Salah satu ciri abuse of power, lanjut Manimbang, adalah ketika kritik dan kontrol sosial yang dilakukan komponen di luar kekuasaan dianggap sebagai musuh yang perlu dibungkam.
“Semestinya, kritik jangan sampai dianggap sebagai upaya menjatuhkan, tetapi kontrol sosial agar kekuasaan tetap berjalan balance, sehingga policy yang terjadi akan mampu mewujudkan demokrasi yang baik,” ujarnya.
Manimbang juga mengingatkan seluruh komponen HMI dan KAHMI bahwa mengawal sebuah rezim pemerintahan, bukan berarti harus selalu ikut begitu saja atas berbagai policy yang dikeluarkan. “Jiwa dan pemikiran kritis serta berani memberikan kritik konstruktif, harus tetap ada dan bertumbuhkembang di HMI dan KAHMI,” tegas politikus Partai Gerindra itu.
Sementara itu, Ketua Majelis Penasihat KAHMI Kalteng Prof.
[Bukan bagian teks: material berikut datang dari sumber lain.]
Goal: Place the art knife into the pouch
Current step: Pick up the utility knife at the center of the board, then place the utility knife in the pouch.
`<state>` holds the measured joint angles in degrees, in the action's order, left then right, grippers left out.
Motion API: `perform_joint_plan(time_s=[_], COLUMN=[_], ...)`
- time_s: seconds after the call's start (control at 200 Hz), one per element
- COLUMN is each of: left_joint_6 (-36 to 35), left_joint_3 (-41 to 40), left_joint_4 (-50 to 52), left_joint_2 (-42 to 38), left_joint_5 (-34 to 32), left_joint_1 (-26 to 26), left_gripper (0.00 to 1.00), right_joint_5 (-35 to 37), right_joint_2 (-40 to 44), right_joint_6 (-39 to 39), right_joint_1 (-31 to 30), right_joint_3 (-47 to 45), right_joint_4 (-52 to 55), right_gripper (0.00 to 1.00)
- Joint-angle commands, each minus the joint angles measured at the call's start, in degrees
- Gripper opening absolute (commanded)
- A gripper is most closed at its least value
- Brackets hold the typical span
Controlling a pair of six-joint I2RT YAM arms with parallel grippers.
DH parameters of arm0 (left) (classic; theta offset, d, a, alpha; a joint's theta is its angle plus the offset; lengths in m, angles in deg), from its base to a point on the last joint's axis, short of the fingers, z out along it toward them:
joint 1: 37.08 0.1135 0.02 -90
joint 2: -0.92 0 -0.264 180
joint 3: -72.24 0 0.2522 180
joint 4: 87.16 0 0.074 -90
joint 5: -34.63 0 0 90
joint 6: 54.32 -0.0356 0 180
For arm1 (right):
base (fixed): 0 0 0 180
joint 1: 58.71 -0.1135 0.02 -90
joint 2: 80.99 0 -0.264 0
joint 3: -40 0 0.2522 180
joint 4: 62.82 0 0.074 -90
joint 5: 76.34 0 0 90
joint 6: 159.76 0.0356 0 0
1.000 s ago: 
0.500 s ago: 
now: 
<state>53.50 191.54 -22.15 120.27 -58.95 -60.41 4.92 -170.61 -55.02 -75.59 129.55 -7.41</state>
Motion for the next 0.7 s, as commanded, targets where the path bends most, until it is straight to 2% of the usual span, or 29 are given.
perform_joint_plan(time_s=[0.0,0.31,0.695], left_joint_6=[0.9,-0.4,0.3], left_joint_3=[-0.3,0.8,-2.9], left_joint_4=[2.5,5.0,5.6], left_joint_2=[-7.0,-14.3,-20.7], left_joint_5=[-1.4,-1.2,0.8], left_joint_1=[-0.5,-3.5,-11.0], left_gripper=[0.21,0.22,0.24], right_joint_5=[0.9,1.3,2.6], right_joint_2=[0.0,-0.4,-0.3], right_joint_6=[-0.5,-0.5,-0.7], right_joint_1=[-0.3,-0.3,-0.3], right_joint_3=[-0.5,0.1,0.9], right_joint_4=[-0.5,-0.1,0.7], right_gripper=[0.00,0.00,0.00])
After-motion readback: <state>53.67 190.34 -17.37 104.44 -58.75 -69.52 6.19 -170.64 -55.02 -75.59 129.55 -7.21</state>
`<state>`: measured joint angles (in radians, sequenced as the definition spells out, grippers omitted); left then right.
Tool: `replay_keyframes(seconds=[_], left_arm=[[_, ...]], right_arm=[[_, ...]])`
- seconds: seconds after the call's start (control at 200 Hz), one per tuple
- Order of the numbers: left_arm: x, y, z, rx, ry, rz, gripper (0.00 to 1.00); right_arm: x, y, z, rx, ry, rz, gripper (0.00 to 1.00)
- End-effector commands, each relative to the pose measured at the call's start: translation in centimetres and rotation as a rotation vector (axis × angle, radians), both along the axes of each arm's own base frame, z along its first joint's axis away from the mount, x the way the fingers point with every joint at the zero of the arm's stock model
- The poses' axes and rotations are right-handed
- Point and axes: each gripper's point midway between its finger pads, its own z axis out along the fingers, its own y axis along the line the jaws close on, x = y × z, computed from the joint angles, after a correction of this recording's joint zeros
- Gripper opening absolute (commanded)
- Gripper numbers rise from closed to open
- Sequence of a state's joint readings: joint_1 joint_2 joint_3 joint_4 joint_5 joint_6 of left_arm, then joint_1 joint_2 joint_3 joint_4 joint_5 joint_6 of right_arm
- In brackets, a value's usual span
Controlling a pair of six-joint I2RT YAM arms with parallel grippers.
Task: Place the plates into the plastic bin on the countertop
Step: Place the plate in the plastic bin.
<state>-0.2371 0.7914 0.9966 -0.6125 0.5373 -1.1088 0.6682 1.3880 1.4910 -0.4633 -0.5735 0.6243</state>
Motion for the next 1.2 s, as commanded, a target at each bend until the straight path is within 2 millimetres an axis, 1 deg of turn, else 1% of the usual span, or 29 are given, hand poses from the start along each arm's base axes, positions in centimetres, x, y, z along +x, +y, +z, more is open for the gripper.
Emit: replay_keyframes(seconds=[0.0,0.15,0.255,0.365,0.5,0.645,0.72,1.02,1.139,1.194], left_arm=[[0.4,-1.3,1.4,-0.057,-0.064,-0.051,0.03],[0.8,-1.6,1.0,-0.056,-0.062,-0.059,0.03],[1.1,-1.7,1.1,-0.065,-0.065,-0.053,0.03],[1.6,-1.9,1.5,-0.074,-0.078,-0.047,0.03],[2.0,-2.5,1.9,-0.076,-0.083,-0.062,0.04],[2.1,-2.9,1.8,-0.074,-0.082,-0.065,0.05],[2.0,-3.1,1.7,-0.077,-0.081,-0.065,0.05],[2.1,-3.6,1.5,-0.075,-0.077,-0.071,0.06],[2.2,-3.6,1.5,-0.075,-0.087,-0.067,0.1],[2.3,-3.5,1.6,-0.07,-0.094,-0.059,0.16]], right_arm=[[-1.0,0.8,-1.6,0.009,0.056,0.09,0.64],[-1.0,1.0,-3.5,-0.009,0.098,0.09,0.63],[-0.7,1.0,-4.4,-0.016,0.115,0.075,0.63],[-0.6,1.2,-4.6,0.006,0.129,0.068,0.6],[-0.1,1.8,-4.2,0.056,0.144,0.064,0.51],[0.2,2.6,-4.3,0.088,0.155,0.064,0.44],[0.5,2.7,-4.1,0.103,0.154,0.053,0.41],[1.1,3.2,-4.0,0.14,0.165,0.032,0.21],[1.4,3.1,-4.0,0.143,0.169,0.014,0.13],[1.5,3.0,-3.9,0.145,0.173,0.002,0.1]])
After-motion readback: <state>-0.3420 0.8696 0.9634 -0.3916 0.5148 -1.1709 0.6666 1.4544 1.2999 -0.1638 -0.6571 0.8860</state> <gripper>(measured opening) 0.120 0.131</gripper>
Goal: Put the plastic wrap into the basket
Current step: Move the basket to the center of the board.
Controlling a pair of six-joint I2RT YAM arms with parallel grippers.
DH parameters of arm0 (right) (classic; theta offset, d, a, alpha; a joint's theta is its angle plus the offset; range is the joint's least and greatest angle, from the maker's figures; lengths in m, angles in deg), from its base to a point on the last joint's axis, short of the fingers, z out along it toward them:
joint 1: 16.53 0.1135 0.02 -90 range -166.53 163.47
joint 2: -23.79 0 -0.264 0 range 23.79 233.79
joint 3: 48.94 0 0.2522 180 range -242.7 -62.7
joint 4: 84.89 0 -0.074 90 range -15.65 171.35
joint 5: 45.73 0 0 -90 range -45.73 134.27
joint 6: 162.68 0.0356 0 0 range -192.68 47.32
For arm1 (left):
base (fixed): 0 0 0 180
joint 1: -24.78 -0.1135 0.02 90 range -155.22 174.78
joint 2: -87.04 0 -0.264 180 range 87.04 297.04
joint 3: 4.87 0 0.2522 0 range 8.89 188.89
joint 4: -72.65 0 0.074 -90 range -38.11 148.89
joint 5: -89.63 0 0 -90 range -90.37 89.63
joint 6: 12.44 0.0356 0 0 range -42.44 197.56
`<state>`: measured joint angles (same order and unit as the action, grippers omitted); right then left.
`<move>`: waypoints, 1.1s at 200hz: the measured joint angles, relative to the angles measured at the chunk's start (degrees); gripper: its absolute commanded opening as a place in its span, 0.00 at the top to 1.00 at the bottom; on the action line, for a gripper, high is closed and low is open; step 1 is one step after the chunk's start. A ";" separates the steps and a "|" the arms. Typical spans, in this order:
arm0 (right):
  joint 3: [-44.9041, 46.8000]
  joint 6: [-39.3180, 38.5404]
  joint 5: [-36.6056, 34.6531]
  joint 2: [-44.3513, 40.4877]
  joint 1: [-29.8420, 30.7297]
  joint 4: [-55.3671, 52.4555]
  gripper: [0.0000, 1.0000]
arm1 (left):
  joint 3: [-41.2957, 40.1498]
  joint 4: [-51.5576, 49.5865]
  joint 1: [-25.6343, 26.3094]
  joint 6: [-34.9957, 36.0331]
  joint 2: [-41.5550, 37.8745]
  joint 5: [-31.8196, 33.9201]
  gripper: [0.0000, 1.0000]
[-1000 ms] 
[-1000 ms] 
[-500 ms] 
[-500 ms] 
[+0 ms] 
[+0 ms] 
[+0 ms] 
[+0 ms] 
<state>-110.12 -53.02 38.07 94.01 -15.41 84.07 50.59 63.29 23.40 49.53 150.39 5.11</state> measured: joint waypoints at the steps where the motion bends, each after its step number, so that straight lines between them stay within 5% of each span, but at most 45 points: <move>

Ahmad Syar’i menyoroti adanya indikasi penurunan kualitas demokrasi di Indonesia.
“Disadari atau tidak, penurunan kualitas demokrasi tengah terjadi di berbagai bidang. Bahkan penurunan ini tidak lagi hanya di politik atau pemerintahan, bahkan sudah merasuk di dunia perguruan tinggi,” beber Syar’i.
Menurut Ketua Pimpinan Muhammadiyah Kalimantan Tengah itu, saat ini independensi perguruan tinggi telah ikut tergerus. Mirisnya, hal itu justru tidak disadari oleh sebagian besar sivitas akademika.
Padahal, kata Syar’i yang juga mantan Ketua (Rektor) IAIN Palangka Raya, perguruan tinggi merupakan salah satu komponen bangsa yang diharapkan mampu melahirkan pemikiran-pemikiran kritis dan konstruktif atas berbagai persoalan bangsa.
“Karena itu, saya berharap HMI dan KAHMI sebagai bagian insan intelektual, khususnya HMI, bisa menjadi penggerak, pendorong, pendukung, sekaligus kontrol. Sehingga balance tata kelola pemerintahan dan politik kekuasaan tetap bisa terjaga dalam bingkai demokrasi sesungguhnya,” kata Syar’i.